Consequences

Consequences

A Story by Destinee
"

You must be prepared for the consequences

"

            Exhaustion gnawed on the edge of Marie’s mind but she pushed it away for the thousandth time in the past twenty minutes. Not yet, a fragile voice from the center of her being pleaded desperately every time her eyelids fluttered a little too close to darkness. When the labored breathing from the small body lying in the bed in front of her turned into a heart-wrenching wheeze that pulled at her heart, the fragile voice became a thunderous command.

She couldn’t close her eyes.
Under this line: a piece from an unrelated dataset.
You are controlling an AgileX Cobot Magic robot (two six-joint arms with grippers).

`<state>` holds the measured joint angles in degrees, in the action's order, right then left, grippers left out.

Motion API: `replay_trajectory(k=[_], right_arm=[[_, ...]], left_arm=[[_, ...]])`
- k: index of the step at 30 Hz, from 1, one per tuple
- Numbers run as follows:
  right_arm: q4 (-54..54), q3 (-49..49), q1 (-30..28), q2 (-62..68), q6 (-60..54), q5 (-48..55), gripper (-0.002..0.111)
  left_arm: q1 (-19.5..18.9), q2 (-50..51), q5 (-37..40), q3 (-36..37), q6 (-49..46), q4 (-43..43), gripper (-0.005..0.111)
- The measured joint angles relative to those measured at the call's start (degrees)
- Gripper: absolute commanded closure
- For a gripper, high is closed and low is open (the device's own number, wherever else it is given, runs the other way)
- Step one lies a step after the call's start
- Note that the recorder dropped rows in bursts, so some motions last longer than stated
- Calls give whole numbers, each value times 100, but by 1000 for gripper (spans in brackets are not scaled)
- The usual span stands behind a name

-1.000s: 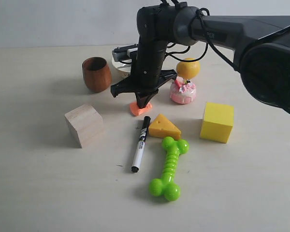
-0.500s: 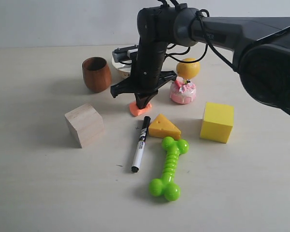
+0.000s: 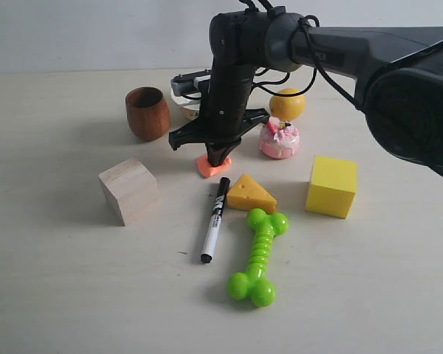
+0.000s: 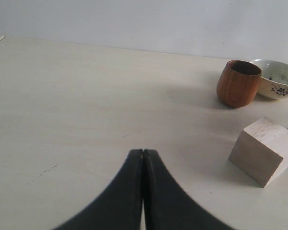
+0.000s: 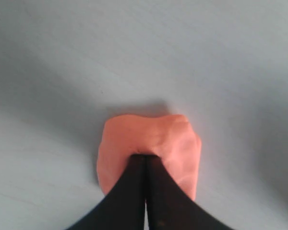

Not yet.

Not when she had so few precious hours left with her child, her whole reason for living.

Anger, desperation, and misery flooded her veins like a poison, slowly killing her as it flowed from her heart out to every inch of her being.

Anger hit her brain first, and she pounded her fist into the thin blue blanket until desperation took over and she clawed at the sheets; as misery sunk its lethal teeth into her heart, her body stilled and her head sank to the bed, her hands flung out about her.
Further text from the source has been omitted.